In a Sept. 8 letter to Deputy Defense Secretary Kathleen Hicks, the Information Technology Industry Council, National Defense Industrial Association, and Professional Services Council called for more transparency and communication from the Pentagon on the CMMC program.

"We believe it is important for the Department to remain publicly committed to the CMMC program to underscore the program's importance for national and supporting global cyber ecosystems," the letter states.

"This public commitment should be communicated promptly and is particularly important in the context of the Department's continued internal review, updates to [Supplier Performance Risk System] tracking and reporting, and the pending publication of the Government Accountability Office's report on CMMC."

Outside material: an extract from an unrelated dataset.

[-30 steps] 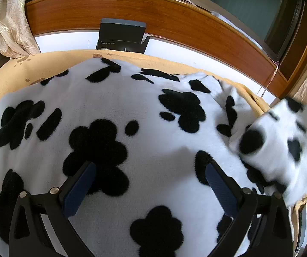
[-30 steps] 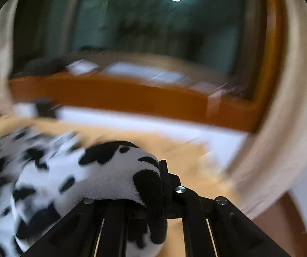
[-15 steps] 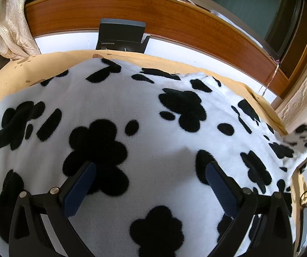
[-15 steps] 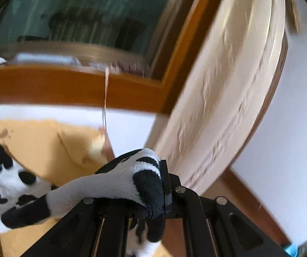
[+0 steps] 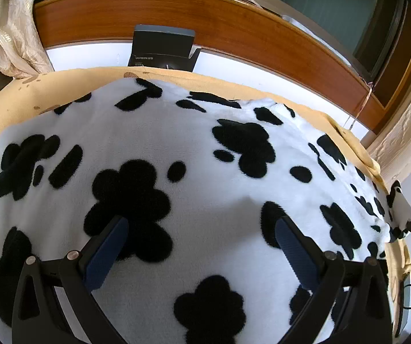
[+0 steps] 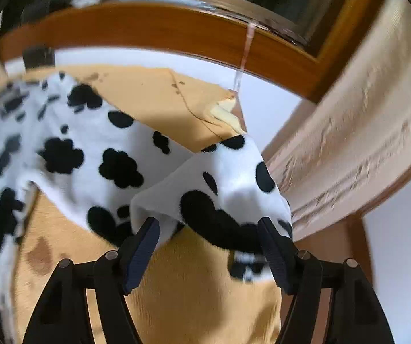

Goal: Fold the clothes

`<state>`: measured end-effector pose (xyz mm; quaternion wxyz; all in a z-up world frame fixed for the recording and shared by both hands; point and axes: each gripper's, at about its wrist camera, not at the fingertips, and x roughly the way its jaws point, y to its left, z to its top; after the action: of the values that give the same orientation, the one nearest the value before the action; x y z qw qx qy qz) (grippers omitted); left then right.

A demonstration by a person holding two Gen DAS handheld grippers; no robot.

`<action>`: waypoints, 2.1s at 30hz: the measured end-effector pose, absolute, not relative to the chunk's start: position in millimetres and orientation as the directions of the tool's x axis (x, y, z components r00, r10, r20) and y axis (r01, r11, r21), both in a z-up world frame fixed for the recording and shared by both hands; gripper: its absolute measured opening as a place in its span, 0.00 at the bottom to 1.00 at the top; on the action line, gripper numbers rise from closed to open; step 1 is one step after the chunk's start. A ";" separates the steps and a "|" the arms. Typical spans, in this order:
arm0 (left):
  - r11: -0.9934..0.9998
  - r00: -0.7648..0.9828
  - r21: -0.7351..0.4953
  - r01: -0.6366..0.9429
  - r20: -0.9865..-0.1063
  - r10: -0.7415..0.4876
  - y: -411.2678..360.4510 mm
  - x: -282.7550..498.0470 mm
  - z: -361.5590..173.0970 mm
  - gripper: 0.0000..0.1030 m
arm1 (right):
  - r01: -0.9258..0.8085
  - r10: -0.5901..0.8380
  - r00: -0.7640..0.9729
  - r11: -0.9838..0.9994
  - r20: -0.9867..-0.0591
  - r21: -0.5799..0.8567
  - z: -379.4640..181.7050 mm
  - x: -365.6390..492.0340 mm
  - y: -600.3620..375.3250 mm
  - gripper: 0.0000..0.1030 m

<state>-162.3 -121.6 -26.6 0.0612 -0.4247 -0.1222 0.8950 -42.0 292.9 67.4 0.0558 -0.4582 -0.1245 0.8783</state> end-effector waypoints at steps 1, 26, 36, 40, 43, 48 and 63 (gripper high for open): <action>-0.963 -0.632 -0.270 -0.006 -0.745 0.213 -121.6 -162.3 -26.6 0.99 | 0.003 0.201 -0.571 -0.969 -0.796 -0.248 72.1 -37.3 298.9 0.70; -0.962 -0.638 -0.272 -0.015 -0.738 0.218 -123.3 -160.9 -27.4 0.99 | 0.417 -0.364 -0.462 -0.894 -0.809 0.165 3.5 79.9 141.5 0.55; -0.947 -0.647 -0.320 -0.027 -0.717 0.261 -130.4 -158.8 -27.3 0.99 | 0.301 -0.152 -0.533 -0.954 -0.832 -0.019 12.5 112.2 173.2 0.16; -0.954 -0.624 -0.295 -0.052 -0.736 0.262 -127.3 -156.9 -26.1 0.99 | 0.230 -0.095 -0.553 -0.972 -0.828 -0.042 4.0 117.8 191.7 0.17; -0.948 -0.577 -0.312 -0.058 -0.765 0.287 -129.8 -143.8 -20.2 0.99 | 0.277 -0.179 -0.637 -0.961 -0.750 -0.006 26.2 134.7 185.3 0.34; -0.913 -0.508 -0.400 -0.083 -0.771 0.384 -142.9 -97.0 -11.8 1.00 | 0.439 -0.306 -0.690 -0.898 -0.656 -0.042 53.2 150.8 141.5 0.88; -0.932 -0.458 -0.242 -0.270 -0.819 0.345 -164.5 65.0 -26.1 0.99 | 0.752 -0.309 -0.305 -0.658 -0.901 -0.029 -14.0 138.7 70.2 0.89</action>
<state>65.0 -164.5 -26.1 0.1803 -0.4885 -0.0384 0.8529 138.8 70.2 -14.0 -0.3430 -0.4794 -0.2311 0.7741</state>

The Pentagon has been reviewing the program and is expected to reveal findings later this year. Meanwhile, the CMMC Accreditation Body, which is in charge of standing up the necessary processes and organizations needed to conduct training and assessments, has pushed forward with training individual assessors and organizations.

"The lack of clarity during the review process has increased uncertainty throughout the [defense industry base] and among commercial vendors seeking to provide covered commercial items. Changes to CMMC, for example, would conceivably impact the timeline, scope and manner of implementation for program requirements," the group said, also mentioning that additional federal government cyber requirements could lead to "operational impacts that result in procurement inefficiencies and contractual modifications that are passed on to the government."

The letter comes nearly a year after the CMMC interim rule passed and months since the DOD has publicly talked about the program's status.

Jesse Salazar, the deputy assistant secretary of defense for industrial policy, told a Senate committee in May that CMMC was the Defense Department's "most ambitious cybersecurity program for the DIB to date" and required additional considerations, including making adjustments to "de-conflict and streamline multiple cybersecurity requirements to prevent duplicative assessments."

But DOD's communication with industry, directly and more frequently, was a common theme throughout the six-page letter from the trade groups, particularly regarding how a lack of guidance can impact companies trying to prepare to meet the standard and set internal budgets.

The letter also included several recommendations for DOD, such as clarifying policy and process questions around the DFARS requirements, aligning CMMC and cybersecurity directives in contract language, and standardizing the labelling of controlled unclassified data.

"With urgency and criticality, if DoD is considering major changes to CMMC, we strongly recommend that these be aired with industry before any final decisions are made since it is industry that bears the responsibility to meet the Department's security requirements," the groups wrote.